■ Exercise aim:
Please print out every line of the material, unchanged.

--------------------

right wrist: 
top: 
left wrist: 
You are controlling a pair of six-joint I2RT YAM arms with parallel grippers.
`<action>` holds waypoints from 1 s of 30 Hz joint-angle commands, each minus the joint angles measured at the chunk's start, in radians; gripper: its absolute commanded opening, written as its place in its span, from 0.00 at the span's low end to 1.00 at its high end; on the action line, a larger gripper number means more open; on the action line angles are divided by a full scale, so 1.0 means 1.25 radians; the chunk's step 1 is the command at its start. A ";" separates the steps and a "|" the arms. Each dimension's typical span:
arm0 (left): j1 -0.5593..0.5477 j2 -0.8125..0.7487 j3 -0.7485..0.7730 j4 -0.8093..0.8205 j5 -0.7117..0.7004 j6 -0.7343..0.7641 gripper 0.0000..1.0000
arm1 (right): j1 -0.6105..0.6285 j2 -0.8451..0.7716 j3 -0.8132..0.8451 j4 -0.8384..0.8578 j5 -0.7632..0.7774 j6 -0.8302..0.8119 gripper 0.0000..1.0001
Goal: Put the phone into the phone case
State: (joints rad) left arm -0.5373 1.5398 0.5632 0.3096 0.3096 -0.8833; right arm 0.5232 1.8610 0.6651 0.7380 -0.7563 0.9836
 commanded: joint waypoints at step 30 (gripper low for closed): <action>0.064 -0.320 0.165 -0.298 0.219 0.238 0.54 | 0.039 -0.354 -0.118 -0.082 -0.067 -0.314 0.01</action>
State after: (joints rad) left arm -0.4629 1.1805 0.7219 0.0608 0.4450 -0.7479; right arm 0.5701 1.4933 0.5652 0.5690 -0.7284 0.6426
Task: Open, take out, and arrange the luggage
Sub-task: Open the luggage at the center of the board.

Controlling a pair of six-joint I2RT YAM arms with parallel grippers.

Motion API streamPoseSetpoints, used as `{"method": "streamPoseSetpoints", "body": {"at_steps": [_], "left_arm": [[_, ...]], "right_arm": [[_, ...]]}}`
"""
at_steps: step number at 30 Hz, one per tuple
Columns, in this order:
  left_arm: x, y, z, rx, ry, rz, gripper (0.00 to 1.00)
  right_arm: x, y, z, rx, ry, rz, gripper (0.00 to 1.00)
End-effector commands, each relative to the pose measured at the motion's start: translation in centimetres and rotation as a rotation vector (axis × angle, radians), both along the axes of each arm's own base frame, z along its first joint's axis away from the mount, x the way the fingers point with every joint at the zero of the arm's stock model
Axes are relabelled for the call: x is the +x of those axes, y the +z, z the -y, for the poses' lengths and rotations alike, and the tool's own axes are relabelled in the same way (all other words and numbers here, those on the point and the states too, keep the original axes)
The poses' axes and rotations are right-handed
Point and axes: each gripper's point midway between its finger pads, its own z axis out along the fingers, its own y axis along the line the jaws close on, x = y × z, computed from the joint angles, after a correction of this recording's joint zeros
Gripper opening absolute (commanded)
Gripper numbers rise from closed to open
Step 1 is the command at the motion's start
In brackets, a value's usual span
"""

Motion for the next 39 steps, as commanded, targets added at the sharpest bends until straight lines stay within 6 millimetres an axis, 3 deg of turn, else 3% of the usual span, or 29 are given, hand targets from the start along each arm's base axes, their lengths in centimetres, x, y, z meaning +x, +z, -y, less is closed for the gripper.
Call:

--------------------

■ Task answer:
right wrist: 
top: 
left wrist: 
You are controlling a pair of six-joint I2RT YAM arms with parallel grippers.
`<action>` holds waypoints from 1 s of 30 Hz joint-angle commands, each minus the joint angles measured at the chunk's start, in radians; gripper: its absolute commanded opening, written as its place in its span, from 0.00 at the span's low end to 1.00 at its high end; on the action line, a larger gripper number means more open; on the action line angles are divided by a full scale, so 1.0 means 1.25 radians; the chunk's step 1 is the command at its start. A ";" separates the steps and a "|" the arms. Each dimension's typical span:
arm0 (left): j1 -0.5593..0.5477 j2 -0.8125..0.7487 j3 -0.7485..0.7730 j4 -0.8093..0.8205 j5 -0.7117..0.7004 j6 -0.7343..0.7641 gripper 0.0000..1.0000
arm1 (right): j1 -0.6105..0.6285 j2 -0.8451..0.7716 j3 -0.8132..0.8451 j4 -0.8384..0.8578 j5 -0.7632..0.7774 j6 -0.8302..0.8119 gripper 0.0000..1.0001
Goal: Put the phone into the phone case
State: (joints rad) left arm -0.5373 1.5398 0.5632 0.3096 0.3096 -0.8833; right arm 0.5232 1.8610 0.6651 0.7380 -0.7563 0.9836
 commanded: joint waypoints at step 30 (gripper low for closed): <action>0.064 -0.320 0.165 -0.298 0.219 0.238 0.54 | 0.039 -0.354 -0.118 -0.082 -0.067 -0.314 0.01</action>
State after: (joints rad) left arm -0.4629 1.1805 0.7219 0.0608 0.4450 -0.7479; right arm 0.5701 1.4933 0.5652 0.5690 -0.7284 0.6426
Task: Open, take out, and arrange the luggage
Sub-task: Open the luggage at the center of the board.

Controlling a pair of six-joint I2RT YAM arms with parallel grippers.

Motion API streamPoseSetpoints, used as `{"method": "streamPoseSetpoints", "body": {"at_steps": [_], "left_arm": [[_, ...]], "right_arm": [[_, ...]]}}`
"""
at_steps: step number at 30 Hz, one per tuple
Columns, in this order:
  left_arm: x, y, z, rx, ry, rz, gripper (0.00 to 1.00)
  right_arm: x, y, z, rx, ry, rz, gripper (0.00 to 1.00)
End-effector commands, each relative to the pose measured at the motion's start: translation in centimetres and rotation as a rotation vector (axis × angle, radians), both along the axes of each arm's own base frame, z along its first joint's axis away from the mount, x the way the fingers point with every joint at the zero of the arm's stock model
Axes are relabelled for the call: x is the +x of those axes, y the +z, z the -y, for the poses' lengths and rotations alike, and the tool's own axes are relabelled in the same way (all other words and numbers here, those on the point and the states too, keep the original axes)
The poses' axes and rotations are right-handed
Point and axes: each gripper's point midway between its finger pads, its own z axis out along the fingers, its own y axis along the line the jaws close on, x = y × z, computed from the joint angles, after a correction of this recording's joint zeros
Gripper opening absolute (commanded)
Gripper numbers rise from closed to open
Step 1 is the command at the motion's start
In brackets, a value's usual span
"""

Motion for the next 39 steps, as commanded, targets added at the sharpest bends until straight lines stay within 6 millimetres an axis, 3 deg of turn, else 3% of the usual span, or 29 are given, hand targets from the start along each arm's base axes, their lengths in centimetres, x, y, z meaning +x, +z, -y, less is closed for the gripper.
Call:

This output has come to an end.